20.12.2019 11:56, Guillaume Tinsel
Nagi Bioscience SA, an EPFL spin-off in life-science-tech developing a revolutionary technology for the in vitro testing of drugs and chemicals, announced today the closing of a CHF 1.8 million Seed financing round. Investors in the round include the leading Swiss venture capital platform investiere, Zürcher Kantonalbank, NEST pension fund and private investors from Switzerland and United States. We interviewed Matteo Cornaglia, Ph.D., Co-founder & CEO of Nagi Bioscience.
What is Nagi Biosciences’ mission and core innovation?
Nagi Bioscience’s mission is to set a new standard for testing safety and efficacy of chemicals, cosmetics and drugs. Indeed, recent statistics assess that new substances are registered today at the impressive rate of one every 2.3 seconds in average! To protect people and environment from harm, potential adverse effects of this massive amount of substances must be thoroughly evaluated, typically via animal testing on vertebrate models, a solution which is time-consuming, expensive and currently raising growing ethical concerns by the public and governments. Nagi Bioscience aims to revolutionize the way toxic and beneficial effects of such new substances are tested today, by introducing the first “Organism-on-Chip” technology. It combines the use of microscopic worms called
Caenorhabditis elegans, as validated alternative
in vivo models for substance screening, with the first microfluidic laboratory device for their fully automated
in vitro culture, treatment and analysis. Nagi Bioscience finally offers to its customers the possibility to perform “
in vivo testing at the
in vitro scale” by using an alternative to traditional animal testing which is faster, cost-effective and sustainable in the future.
How will the Seed investment round help achieve your vision?
We closed a Seed financing round of CHF 1.8 million from investors including investiere, Zürcher Kantonalbank, NEST pension fund and private investors from Switzerland and United States. This investment will be used to complete the development of Nagi Bioscience’s first product and prepare its market access.
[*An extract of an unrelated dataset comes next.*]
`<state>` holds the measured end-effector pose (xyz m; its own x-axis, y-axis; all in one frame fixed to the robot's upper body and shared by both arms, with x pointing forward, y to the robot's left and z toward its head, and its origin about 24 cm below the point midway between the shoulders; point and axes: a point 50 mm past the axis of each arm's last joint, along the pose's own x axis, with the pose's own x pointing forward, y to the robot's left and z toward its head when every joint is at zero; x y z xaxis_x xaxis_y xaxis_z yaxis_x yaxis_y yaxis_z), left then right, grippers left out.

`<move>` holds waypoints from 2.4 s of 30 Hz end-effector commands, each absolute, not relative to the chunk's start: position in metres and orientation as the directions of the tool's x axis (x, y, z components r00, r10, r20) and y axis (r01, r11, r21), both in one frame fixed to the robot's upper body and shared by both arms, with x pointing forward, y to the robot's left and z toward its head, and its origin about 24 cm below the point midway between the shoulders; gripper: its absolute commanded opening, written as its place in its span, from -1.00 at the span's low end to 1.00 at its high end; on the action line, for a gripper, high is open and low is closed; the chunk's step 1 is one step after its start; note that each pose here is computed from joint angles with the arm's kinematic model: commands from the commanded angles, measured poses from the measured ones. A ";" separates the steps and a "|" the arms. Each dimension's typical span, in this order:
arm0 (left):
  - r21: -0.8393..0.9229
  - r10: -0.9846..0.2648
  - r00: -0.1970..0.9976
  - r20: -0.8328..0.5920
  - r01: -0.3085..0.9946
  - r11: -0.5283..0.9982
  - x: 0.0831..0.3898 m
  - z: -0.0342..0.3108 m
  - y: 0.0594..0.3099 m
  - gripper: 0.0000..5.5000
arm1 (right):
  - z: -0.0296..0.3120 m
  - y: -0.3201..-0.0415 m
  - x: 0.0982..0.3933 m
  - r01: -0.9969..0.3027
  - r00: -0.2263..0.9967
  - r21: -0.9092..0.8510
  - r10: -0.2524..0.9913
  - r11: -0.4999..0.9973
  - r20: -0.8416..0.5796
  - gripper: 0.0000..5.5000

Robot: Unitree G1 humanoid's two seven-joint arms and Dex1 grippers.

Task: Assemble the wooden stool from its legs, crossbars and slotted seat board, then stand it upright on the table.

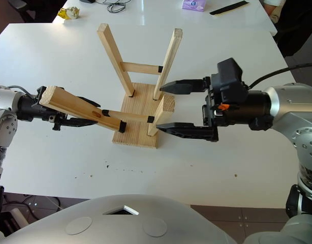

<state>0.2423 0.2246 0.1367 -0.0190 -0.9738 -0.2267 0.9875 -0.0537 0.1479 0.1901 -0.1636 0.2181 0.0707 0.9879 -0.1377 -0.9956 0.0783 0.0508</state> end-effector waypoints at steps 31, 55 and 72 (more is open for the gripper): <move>-0.036 -0.895 -0.090 -0.437 0.996 -0.083 0.245 0.090 0.224 -0.25 | 0.197 -0.159 0.191 -0.994 0.095 0.035 0.970 0.105 -0.226 -0.90; -0.032 -0.892 -0.081 -0.444 0.997 -0.075 0.244 0.089 0.229 -0.25 | 0.180 -0.210 0.163 -0.945 0.182 0.214 0.941 0.248 -0.284 0.08; -0.044 -0.882 -0.134 -0.452 0.991 -0.128 0.248 0.090 0.223 -0.25 | 0.143 -0.180 0.184 -0.939 0.328 -0.005 0.889 0.344 -0.318 0.08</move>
<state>0.2603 0.2166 0.1379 -0.0666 -0.9694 -0.2362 0.9783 -0.1100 0.1758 0.1788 -0.1828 0.1376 0.2969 0.8916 -0.3420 -0.9403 0.3354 0.0583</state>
In addition, we will continue to work with our current industrial partners and expand our portfolio of collaborative projects in order to create new standardized worm-based bioassays dedicated to chemical, cosmetic and pharmaceutical industries.
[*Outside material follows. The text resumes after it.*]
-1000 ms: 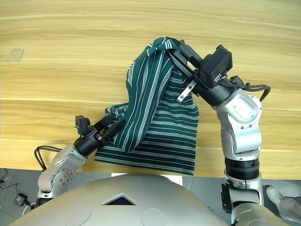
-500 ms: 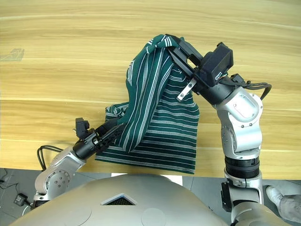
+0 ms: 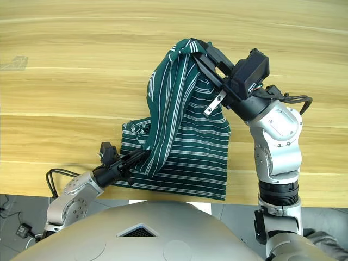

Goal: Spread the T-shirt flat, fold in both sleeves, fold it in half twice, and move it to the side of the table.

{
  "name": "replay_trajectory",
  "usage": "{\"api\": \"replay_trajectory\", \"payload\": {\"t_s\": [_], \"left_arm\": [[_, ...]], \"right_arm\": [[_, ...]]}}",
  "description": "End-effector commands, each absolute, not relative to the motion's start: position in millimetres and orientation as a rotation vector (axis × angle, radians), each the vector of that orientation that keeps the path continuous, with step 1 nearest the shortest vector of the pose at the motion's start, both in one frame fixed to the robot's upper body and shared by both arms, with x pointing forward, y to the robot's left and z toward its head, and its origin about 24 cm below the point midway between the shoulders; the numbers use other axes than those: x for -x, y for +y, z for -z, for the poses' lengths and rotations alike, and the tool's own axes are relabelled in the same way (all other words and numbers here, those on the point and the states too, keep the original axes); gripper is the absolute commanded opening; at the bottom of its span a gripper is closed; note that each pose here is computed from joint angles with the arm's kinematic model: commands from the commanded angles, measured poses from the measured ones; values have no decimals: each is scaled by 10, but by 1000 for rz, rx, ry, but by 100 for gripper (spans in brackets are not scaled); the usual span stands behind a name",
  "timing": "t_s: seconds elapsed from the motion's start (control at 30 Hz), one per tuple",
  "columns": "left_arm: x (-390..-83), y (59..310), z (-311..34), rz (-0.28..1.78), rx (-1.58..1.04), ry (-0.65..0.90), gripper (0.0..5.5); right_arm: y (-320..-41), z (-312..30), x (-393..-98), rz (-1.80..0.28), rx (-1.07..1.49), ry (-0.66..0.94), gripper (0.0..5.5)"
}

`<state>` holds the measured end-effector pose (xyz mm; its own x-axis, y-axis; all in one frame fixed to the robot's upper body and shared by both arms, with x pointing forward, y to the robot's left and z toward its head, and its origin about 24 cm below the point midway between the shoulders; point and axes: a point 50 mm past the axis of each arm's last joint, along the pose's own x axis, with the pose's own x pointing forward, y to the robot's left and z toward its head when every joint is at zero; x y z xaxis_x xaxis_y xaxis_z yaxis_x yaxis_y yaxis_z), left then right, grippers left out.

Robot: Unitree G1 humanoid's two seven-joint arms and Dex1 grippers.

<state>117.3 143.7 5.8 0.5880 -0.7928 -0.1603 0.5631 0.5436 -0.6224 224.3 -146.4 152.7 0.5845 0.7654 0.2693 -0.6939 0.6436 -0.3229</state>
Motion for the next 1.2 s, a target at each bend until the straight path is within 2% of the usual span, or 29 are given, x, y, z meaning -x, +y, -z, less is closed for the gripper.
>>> {"api": "replay_trajectory", "payload": {"t_s": [0.03, 0.27, 0.47, 0.67, 0.77, 0.87, 0.9, 1.07, 1.17, 1.2], "left_arm": [[-1204, 1459, -73, 819, 562, 439, 4], [-1245, 1488, -134, 804, 610, 376, 0], [-1300, 1459, -387, 809, 704, 198, 0], [-1341, 1488, -536, 798, 745, 117, 0], [-1350, 1530, -587, 788, 729, 101, 0], [-1360, 1583, -659, 788, 680, 66, 0], [-1364, 1591, -671, 795, 665, 61, 0], [-1331, 1595, -661, 819, 605, 71, 0], [-1329, 1601, -682, 811, 639, 55, 0], [-1327, 1601, -694, 810, 648, 50, 0]], "right_arm": [[-1444, -1522, -2234, -862, 196, -406, 0], [-1501, -1360, -2252, -873, 231, -330, 0], [-1769, -944, -2061, -960, 387, -83, 0], [-2032, -778, -1850, -1062, 497, 115, 0], [-2162, -692, -1819, -1050, 515, 185, 0], [-2200, -632, -1781, -1079, 493, 250, 0], [-2193, -604, -1765, -1098, 489, 269, 36], [-2210, -579, -1770, -1091, 387, 276, 125], [-2180, -775, -1795, -1093, 134, 183, 175], [-2188, -856, -1815, -1091, 44, 146, 175]]}}
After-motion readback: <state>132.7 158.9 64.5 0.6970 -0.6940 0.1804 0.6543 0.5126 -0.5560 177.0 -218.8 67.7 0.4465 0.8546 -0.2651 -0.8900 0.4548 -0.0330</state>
You won Venture Kick in 2019. How did Venture Kick help you lay the foundation for your growth and today's achievement?
Venture Kick tremendously helped us to improve our business plan, structure our commercial strategy and connect to investors for the current round of investment. Furthermore, this program is extremely helpful at motivating startup founders with a scientific background like us to get out of their lab and start discussing with customers as early and as much as possible, as key to understand real market needs and opportunities. Thanks to this approach, today we are already working with four key industrial players in our target markets, testing with them our solution and generating our first revenues.
You also participated in Venture Leaders Life Sciences in 2018. How did it help you lay the foundation for your growth and today's achievement?
Venture Leaders Life Sciences was a very intense experience and an extremely useful program as well. The days spent in Boston as part of the “Swiss National Startup Team Life Sciences 2018” were really effective at creating a new tight-knit team of entrepreneurs. I am still very well connected with this team today, one and a half years after the program itself, and this represents today for us a very important channel to keep exchanging information, opinions and precious advice among peer entrepreneurs. Moreover, Venture Leaders was key for the creation of our investor’s network: it is during one of my pitches in Boston that I had the opportunity to meet one of our current private investors. I really advise every new entrepreneur to participate to this program as soon as eligible for it.
When, and what, was your inspiration to found Nagi Bioscience?
It all started about 6 years ago, as a within-EPFL collaboration between the two company co-founders, Laurent and myself, from the actual need to automate
C. elegans research and testing in EPFL life science laboratories. In fact,
C. elegans is a very popular model organism in biomedical research, but the main issue faced by most of the laboratories around the world is that everything has still to be done manually. Thus, the idea was to combine
C. elegans research with microfluidic technology firstly to automate current laboratory experiments and secondly to open new possibilities for industrial applications.
What is your advice for the potential bioscience entrepreneurs launching companies in Switzerland today?
Focus on customers, build a great multidisciplinary team and work hard towards a clear vision!
Nagi Bioscience aims to revolutionize the way toxic and/or beneficial effects of substances are tested today, by combining the use of microscopic worms as in vivo models for drug/chemical screening with the first technological platform for their fully automated in vitro culture, treatment and multi-parametric analysis. Their goal is to boost innovation and efficiency in pharmaceutical, cosmetic, chemical industries while contributing to the “replacement, reduction and refinement” of animal testing.